- Task to complete -
Set out exactly, and only, the lines running from the one containing "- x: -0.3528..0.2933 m" to the bottom of the listing below; pictures stay out.

|---|

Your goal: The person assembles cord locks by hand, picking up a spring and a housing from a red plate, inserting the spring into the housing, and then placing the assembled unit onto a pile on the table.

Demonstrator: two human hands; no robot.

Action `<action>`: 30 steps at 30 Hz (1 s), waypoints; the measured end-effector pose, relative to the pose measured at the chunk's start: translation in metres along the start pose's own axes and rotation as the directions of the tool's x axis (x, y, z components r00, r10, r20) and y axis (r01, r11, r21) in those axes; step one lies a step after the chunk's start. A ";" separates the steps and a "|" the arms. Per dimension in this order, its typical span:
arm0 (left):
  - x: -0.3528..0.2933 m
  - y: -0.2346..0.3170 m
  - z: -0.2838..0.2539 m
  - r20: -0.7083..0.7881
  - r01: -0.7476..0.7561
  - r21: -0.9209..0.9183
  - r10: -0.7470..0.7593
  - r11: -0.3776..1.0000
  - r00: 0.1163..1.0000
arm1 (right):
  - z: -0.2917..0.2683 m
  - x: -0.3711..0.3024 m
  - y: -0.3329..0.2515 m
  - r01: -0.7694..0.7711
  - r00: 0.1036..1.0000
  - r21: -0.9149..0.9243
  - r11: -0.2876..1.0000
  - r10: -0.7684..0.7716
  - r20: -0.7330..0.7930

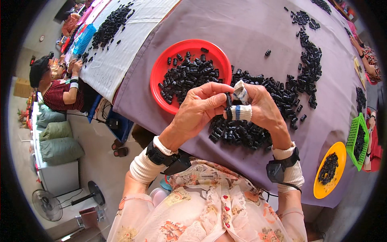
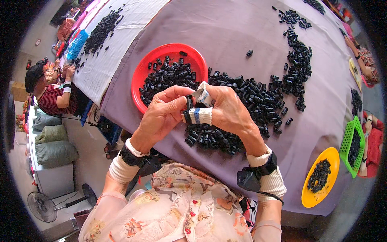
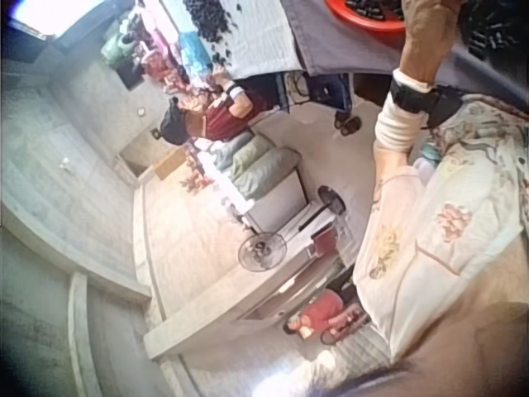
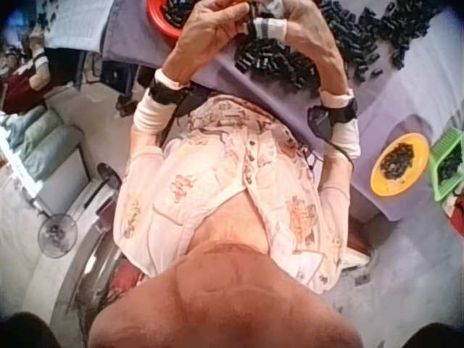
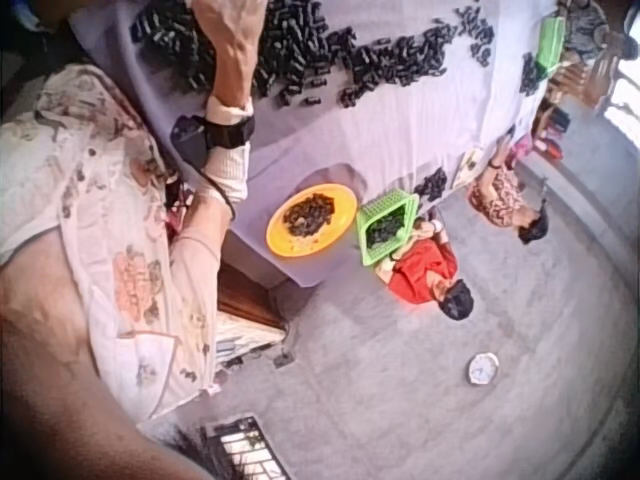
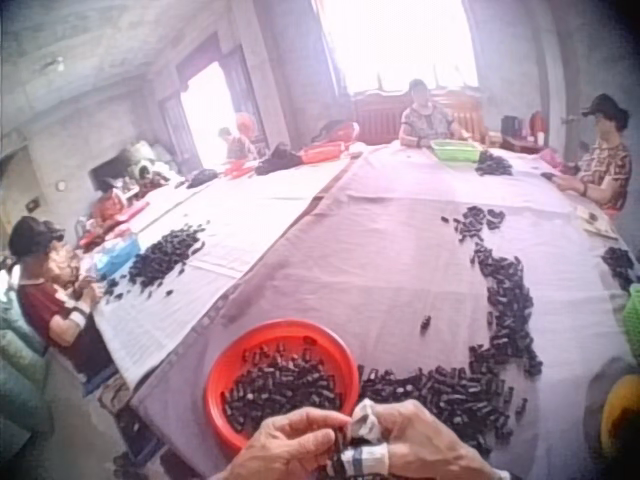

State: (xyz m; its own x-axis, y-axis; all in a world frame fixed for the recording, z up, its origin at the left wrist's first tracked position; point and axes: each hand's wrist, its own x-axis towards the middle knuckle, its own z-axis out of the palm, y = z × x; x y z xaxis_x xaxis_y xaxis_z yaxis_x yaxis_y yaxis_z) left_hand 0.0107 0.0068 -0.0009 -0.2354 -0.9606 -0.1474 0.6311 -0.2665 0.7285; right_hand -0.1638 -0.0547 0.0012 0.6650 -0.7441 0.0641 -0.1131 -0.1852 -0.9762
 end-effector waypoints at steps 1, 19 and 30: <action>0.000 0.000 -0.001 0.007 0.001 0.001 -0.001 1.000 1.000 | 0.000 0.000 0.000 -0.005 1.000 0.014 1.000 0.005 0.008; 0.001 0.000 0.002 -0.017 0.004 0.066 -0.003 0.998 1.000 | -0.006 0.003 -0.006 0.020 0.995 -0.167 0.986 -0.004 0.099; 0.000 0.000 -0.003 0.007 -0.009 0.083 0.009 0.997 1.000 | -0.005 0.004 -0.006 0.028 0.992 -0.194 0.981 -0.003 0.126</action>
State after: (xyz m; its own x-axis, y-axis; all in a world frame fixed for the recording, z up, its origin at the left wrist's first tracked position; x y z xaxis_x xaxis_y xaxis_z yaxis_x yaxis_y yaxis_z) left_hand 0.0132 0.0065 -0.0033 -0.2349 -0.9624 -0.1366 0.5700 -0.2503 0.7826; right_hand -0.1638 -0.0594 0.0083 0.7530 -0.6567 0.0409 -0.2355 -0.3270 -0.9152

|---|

- Output -
  - x: -0.3528..0.2933 m
  - y: -0.2346..0.3170 m
  - z: -0.2838..0.2539 m
  - r20: -0.7083..0.7881
  - r01: -0.7476..0.7561
  - r21: -0.9209..0.9183
  - r10: -0.7470..0.7593
  - r11: -0.3776..1.0000
  - r00: 0.1163..1.0000
arm1 (right):
  - z: -0.2917..0.2683 m
  - x: -0.3711..0.3024 m
  - y: -0.3329..0.2515 m
  - r01: -0.7694..0.7711
  - r00: 0.1036..1.0000
  - r21: -0.9149..0.9243
  - r11: -0.2876..1.0000
  - r10: -0.7684..0.7716
  - r20: -0.7330..0.7930


State: (xyz m; its own x-axis, y-axis; all in a world frame fixed for the recording, z up, its origin at the left wrist's first tracked position; point and axes: each hand's wrist, its own x-axis towards the middle knuckle, its own z-axis out of the palm, y = z × x; x y z xaxis_x xaxis_y xaxis_z yaxis_x yaxis_y yaxis_z) left_hand 0.0107 0.0068 -0.0009 -0.2354 -0.9606 -0.1474 0.6311 -0.2665 0.7285; right_hand -0.1638 -0.0547 0.0012 0.6650 -0.7441 0.0641 -0.1131 -0.1852 -0.9762
 end-effector waypoints at steps 1, 19 and 30: <action>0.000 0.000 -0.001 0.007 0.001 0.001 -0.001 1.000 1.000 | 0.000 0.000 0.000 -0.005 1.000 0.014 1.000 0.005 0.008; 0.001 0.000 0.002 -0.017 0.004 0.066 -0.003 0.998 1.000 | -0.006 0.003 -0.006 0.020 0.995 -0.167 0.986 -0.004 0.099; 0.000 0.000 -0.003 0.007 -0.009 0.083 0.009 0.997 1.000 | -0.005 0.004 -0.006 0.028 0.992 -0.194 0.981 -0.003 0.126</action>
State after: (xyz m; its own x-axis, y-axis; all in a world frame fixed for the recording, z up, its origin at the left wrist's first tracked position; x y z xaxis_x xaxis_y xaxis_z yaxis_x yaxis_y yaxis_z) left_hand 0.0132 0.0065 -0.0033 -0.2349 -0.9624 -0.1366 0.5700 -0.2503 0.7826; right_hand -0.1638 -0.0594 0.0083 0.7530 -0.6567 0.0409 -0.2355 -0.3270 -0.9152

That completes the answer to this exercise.